I remember being angry because of the sheer callousness with which I was being used. I remember thinking the word 'whore' and wondering why the bastard didn't just get himself a rubber doll since he obviously didn't want to relate to a human. In those days, I'd been socialised into the belief that 'whore' - someone who sold sex - was the lowest of the low.
I knew that no-one I told would believe it wasn't consensual, because it was happening too often to possibly be unwanted - no-one I could tell was there to see me fighting.
All I remember of that time is the anger and fear.

Women get trapped into situations like these, for too many reasons. The disbelief of those around them. The rapist's knowledge that he can get away with it. The failure of our laws, society and socialisation to give women tools to defend themselves (I'm thinking anti-rapist fire-arms here, for the ultimate protection of all women).

Being raped once is bad enough. Rape as a fact of life - is reality for way too many.

If you can't/won't do anything about it - at the very least, quit denying that it happens!

4 Comments:

Blogger Marcella Chester said...

Your words are so powerful that I just want to stand and cheer. If everyone would stop denying the repeated acts of the sexually violent those people would be less empowered to view themselves as people who have done nothing wrong.

Sat Apr 05, 07:18:00 PM +00:00  
OpenID rmott62 said...

Thanks so much for your wonderful post after reading my blog.
It is so moving what you wrote, and you say it beautfully.
I think that many women and girls have no words for their experiences of multiple rapes.
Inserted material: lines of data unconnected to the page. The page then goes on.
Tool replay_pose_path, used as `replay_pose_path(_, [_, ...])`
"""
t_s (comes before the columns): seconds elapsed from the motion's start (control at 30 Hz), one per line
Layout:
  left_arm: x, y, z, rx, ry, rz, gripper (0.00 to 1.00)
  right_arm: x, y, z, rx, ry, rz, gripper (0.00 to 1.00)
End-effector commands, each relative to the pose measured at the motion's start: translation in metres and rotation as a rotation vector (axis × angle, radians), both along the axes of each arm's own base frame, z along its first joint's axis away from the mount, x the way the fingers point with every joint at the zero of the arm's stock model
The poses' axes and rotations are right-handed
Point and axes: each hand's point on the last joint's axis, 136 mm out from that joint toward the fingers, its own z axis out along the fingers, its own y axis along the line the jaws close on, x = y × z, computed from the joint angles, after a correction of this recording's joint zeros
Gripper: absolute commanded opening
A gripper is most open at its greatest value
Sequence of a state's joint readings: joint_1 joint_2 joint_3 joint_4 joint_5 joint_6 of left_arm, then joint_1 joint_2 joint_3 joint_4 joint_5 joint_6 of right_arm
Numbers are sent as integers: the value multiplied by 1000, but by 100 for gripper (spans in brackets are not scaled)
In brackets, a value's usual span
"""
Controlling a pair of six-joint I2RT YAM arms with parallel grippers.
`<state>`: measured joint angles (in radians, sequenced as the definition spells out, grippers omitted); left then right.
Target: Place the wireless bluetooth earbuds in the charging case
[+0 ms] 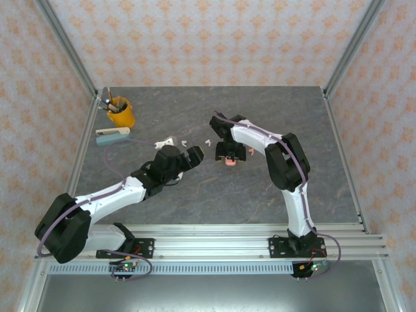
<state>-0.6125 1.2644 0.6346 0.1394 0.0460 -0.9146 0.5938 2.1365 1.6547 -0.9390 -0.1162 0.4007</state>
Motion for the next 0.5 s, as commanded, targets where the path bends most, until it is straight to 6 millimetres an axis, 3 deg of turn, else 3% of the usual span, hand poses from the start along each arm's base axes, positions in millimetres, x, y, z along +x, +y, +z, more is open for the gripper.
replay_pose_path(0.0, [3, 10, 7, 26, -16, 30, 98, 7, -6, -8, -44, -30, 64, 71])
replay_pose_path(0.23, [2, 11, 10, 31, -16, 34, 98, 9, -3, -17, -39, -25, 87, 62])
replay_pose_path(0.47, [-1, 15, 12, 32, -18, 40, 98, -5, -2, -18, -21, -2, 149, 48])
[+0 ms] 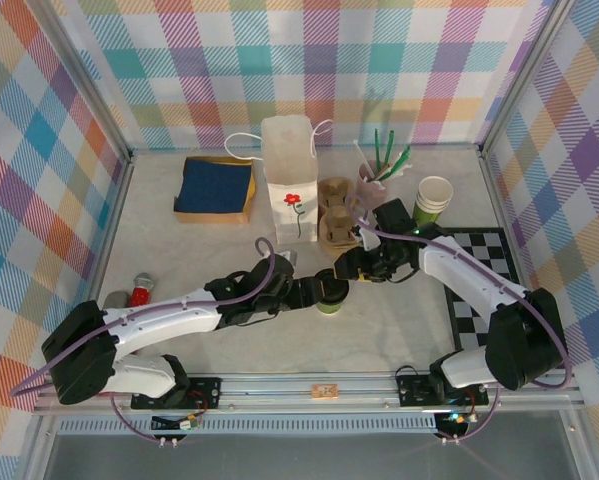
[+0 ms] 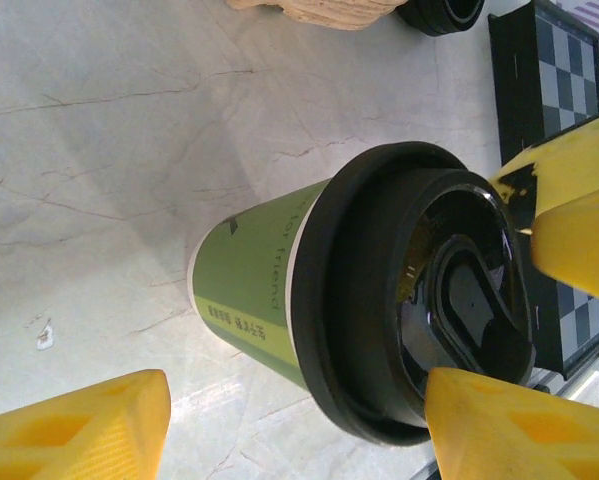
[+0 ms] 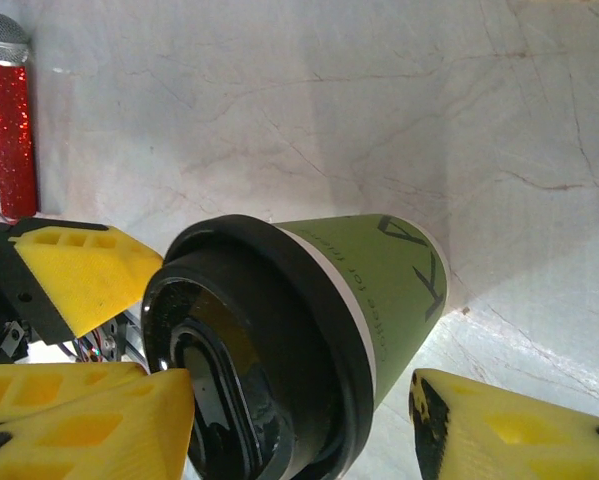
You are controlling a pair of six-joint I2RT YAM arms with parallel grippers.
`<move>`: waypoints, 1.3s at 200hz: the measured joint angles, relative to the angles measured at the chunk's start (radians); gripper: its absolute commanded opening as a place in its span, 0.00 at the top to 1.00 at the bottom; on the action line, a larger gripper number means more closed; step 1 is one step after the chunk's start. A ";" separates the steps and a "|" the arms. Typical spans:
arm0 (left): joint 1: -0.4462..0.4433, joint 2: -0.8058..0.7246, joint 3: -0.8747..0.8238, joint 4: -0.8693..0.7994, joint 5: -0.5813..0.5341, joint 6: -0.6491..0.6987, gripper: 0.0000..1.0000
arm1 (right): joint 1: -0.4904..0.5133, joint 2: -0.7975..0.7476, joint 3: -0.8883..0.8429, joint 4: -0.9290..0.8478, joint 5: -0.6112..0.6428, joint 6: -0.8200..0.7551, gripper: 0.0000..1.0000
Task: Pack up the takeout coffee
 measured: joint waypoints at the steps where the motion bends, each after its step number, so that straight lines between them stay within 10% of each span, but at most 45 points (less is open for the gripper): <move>1: 0.000 0.001 0.000 0.002 0.000 0.000 0.32 | 0.000 0.000 0.000 0.000 0.000 0.000 0.43; 260: 0.103 0.140 0.100 0.066 0.088 0.063 0.55 | -0.006 -0.240 -0.303 0.282 0.001 0.197 0.69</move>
It has become the unsayable, giving violent men permission to rape.
Many people will turn away from women and girls who raped on an one-off. So, I am not surpised that there is total denial that women and girls have to live with multiple rapes and other forms of abuse.
Most women and girls have no place for this form of abuse, when too many people deny their reality.
They cannot cannot call it csa, as others may say "you are not a child now".
They cannot name it rape, as other will say it is a choice.
They cannot name it prostitution, for are not being paid.
This leads to confusion and all too often self-hatred.
There must be a new language to describe the reality of living with multiple rapes. This can give women and girls expression, and in the long run freedom.

Sun Apr 06, 08:56:00 AM +00:00  
Blogger sophie said...

Thanks Rebecca.

You're so right about needing a new language - and it's so *awful* that it's necessary.
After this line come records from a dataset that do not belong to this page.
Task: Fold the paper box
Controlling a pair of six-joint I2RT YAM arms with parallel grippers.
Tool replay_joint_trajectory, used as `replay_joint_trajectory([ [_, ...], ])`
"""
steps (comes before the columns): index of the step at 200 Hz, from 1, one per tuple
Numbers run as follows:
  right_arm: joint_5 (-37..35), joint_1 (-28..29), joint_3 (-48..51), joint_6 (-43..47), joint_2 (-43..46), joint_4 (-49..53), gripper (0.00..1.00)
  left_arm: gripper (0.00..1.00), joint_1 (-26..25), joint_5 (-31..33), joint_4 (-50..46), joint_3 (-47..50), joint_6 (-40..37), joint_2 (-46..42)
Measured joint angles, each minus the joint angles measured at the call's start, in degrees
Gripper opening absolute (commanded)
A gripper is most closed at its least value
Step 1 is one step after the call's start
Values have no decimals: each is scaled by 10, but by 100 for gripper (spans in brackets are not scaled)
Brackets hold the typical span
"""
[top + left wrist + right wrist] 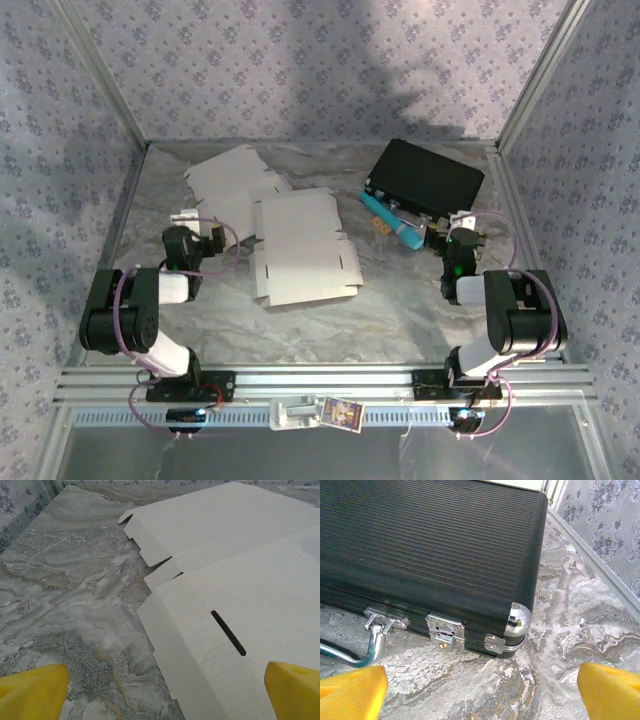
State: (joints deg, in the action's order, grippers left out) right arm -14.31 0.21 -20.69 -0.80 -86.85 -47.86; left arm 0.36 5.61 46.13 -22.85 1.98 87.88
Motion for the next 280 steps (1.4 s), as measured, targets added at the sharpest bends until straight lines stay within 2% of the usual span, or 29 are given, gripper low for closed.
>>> replay_joint_trajectory([
  [201, -10, 11, 0, 4, 5, 1, 99, 100, -6, 8, -4, 0, -2, -3],
  [227, -69, 51, 3, 7, 53, 24, 99, 100, -43, 50, -50, 0, -17, -61],
  [253, -126, 87, -10, 9, 135, 65, 99, 100, -94, 104, -74, 0, -23, -172],
  [280, -172, 118, -120, 22, 205, 173, 99, 100, -153, 165, -110, -35, -26, -247],
])
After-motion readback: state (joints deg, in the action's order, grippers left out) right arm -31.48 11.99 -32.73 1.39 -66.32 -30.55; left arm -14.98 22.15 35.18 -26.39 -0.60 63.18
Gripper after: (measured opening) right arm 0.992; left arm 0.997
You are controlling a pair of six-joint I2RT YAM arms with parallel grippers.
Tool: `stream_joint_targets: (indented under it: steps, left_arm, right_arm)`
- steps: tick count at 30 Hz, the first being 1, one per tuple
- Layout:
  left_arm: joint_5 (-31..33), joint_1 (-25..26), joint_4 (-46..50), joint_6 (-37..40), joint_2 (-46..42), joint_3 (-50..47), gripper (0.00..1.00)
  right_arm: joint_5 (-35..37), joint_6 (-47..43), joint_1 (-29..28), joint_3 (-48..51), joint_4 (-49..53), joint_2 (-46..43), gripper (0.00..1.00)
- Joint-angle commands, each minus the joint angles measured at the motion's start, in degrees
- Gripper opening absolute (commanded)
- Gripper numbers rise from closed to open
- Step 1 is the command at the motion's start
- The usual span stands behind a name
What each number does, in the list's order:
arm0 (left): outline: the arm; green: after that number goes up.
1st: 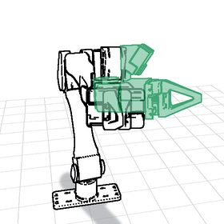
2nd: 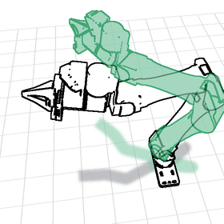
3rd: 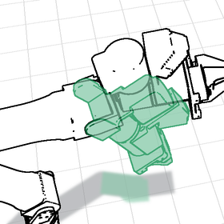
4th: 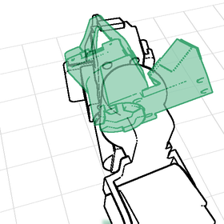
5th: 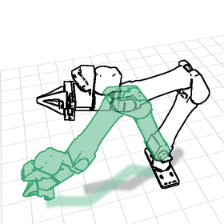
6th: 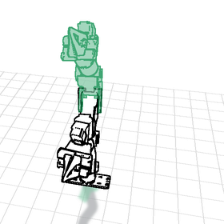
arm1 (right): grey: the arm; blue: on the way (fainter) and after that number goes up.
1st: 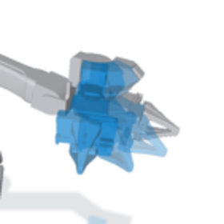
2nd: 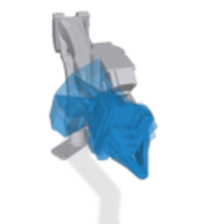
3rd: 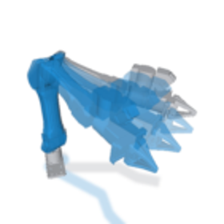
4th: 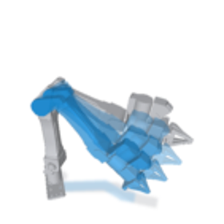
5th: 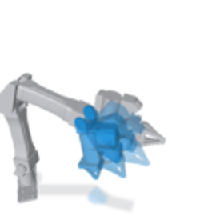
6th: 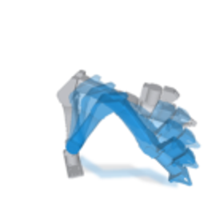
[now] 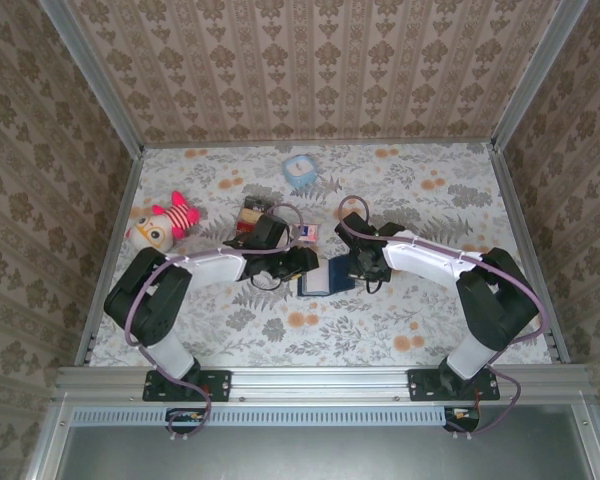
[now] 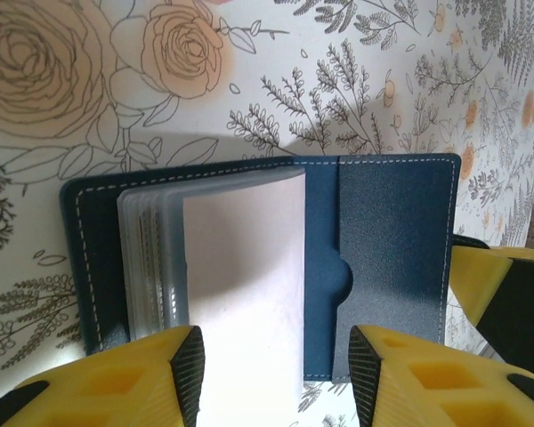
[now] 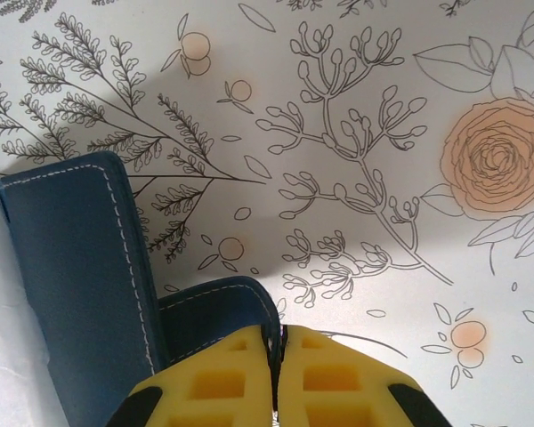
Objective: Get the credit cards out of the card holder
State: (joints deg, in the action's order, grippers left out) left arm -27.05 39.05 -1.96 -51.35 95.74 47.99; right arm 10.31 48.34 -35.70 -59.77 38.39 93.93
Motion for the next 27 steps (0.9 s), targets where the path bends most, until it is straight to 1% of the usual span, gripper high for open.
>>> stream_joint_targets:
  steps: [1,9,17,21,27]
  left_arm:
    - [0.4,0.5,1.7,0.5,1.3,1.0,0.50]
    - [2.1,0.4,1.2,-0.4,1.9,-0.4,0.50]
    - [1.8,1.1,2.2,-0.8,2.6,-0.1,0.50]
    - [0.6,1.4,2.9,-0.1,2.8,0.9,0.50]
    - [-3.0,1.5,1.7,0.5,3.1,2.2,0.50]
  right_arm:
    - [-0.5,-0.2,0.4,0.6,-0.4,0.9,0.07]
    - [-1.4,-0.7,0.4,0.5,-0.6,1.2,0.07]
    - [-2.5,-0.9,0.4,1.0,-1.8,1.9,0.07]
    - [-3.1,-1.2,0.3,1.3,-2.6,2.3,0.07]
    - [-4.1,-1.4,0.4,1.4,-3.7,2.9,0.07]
Every once in a while a commenter on a feminist blog will say that by extending the definition of rape, her experience has been denied. And she/they are right! It's not that the word was used wrongly, it's that it's used to cover such a broad range of abuses.

A little over a year ago I lit a fire to burn some hedge trimmings. Dry boxthorn - it burns almost explosively, with so much heat you can't stand closer than several metres away. An hour later I had a wild-fire less than a hundred metres away as sparks spread into a pine plantation. For days and weeks after, every time I shut my eyes I saw flames. Every time I read the internet I saw people using fire imagery - 'be the spark', light the fire of action'. I guessed they had never seen a wild-fire, and was angry that they used the imagery so casually.
But there is very little relation between a controlled hearth fire and a wild-fire - yet we must use the same word for each.

I think we have the same issue with the words surrounding abuse - the words are used to describe experiences that vary as widely as the hearth-fire and the wild bush fire.

Sun Apr 06, 05:52:00 PM +00:00  
OpenID rmott62 said...

Thanks for that wonderful metaphor.
I suppose by a gradual listening and hearing of women and girls who have survived different forms of sexual violence, we can form words that fit their experiences.
This means listening without interrupting or placing your own words on top of the survivor.
This can be very hard, but it will lead to a forming of a language that fits their lives.